### Assignment
Line by line, return the listing exactly, without any of the images.

### Dataset content
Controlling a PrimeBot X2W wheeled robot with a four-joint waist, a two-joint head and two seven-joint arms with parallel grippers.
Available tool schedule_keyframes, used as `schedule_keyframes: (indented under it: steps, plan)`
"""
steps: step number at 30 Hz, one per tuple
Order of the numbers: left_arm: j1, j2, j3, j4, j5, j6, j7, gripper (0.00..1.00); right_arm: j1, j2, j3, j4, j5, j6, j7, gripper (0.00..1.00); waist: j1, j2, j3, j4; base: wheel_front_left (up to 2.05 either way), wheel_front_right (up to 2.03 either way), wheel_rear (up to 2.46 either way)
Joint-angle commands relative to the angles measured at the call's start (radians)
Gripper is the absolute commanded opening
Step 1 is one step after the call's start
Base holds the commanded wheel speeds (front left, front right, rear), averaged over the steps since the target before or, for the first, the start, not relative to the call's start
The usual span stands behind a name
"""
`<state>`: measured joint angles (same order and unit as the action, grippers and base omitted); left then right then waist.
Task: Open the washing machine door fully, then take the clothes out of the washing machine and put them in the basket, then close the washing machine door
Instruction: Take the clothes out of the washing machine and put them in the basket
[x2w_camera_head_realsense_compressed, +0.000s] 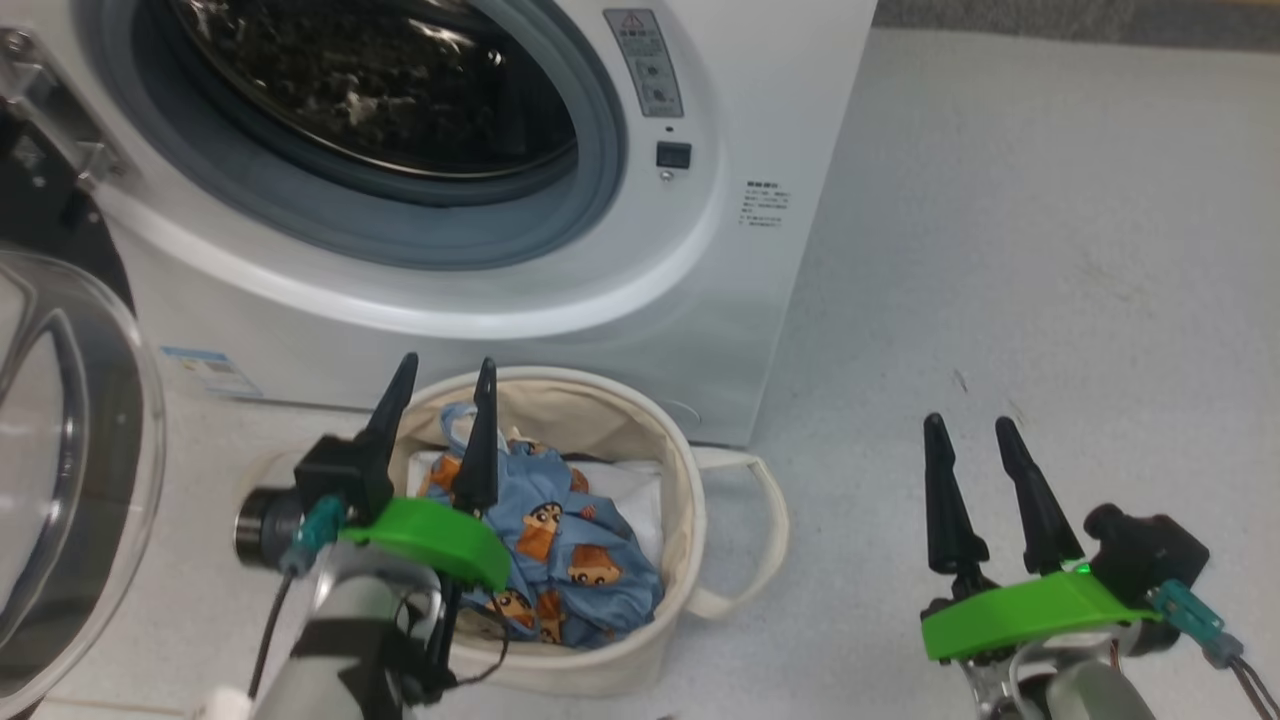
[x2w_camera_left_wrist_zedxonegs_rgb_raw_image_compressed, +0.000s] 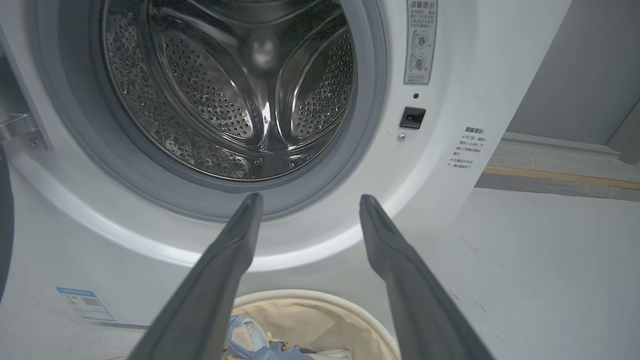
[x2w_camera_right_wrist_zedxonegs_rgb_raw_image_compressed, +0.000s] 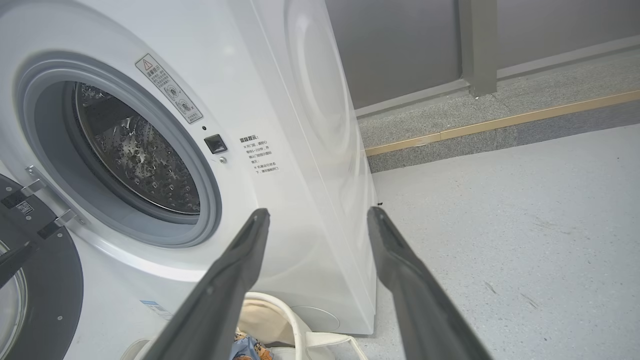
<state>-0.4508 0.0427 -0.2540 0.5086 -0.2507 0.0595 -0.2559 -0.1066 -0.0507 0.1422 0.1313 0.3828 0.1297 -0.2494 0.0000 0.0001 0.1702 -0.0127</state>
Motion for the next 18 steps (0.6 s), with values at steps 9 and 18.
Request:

### Answer space
Controlling a PrimeBot X2W wheeled robot with a four-joint waist, a two-joint head and two seven-joint arms with parallel grippers.
Available tool schedule_keyframes, used as `schedule_keyframes: (indented under it: steps, plan)`
"""
steps: step number at 30 Hz, one per tuple
Order of the numbers: left_arm: j1, j2, j3, j4, j5, j6, j7, gripper (0.00..1.00); right_arm: j1, j2, j3, j4, j5, j6, j7, gripper (0.00..1.00); waist: j1, j2, j3, j4; base: wheel_front_left (up to 2.05 either way), wheel_front_right (up to 2.03 either way), wheel_rear (up to 2.46 either way)
Joint-angle commands relative to the angles measured at the call's start (radians)
Gripper is the absolute commanded opening
Step 1 is one step after the call's start
Base holds the commanded wheel speeds (front left, front right, rear), averaged over the steps since the target before or, for the first, the start, not relative to the call's start
The usual span stands behind a name
"""
`<state>`: measured joint angles (same order and unit as the action, grippers and base omitted); left then right then waist.
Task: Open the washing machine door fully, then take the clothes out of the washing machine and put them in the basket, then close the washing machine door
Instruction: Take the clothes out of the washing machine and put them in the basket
[x2w_camera_head_realsense_compressed, +0.000s] 
[x2w_camera_left_wrist_zedxonegs_rgb_raw_image_compressed, +0.000s] 
[x2w_camera_right_wrist_zedxonegs_rgb_raw_image_compressed, +0.000s] 
<state>-0.4508 0.0427 -0.2540 0.5086 -0.2507 0.0595 -0.2559 -0.1066 -0.0507 0.1422 0.1313 0.3828 0.1297 -0.2494 0.0000 0.0001 0.1702 -0.0127</state>
Motion for the next 18 steps (0.6 s), with values at steps 9 and 18.
Request:

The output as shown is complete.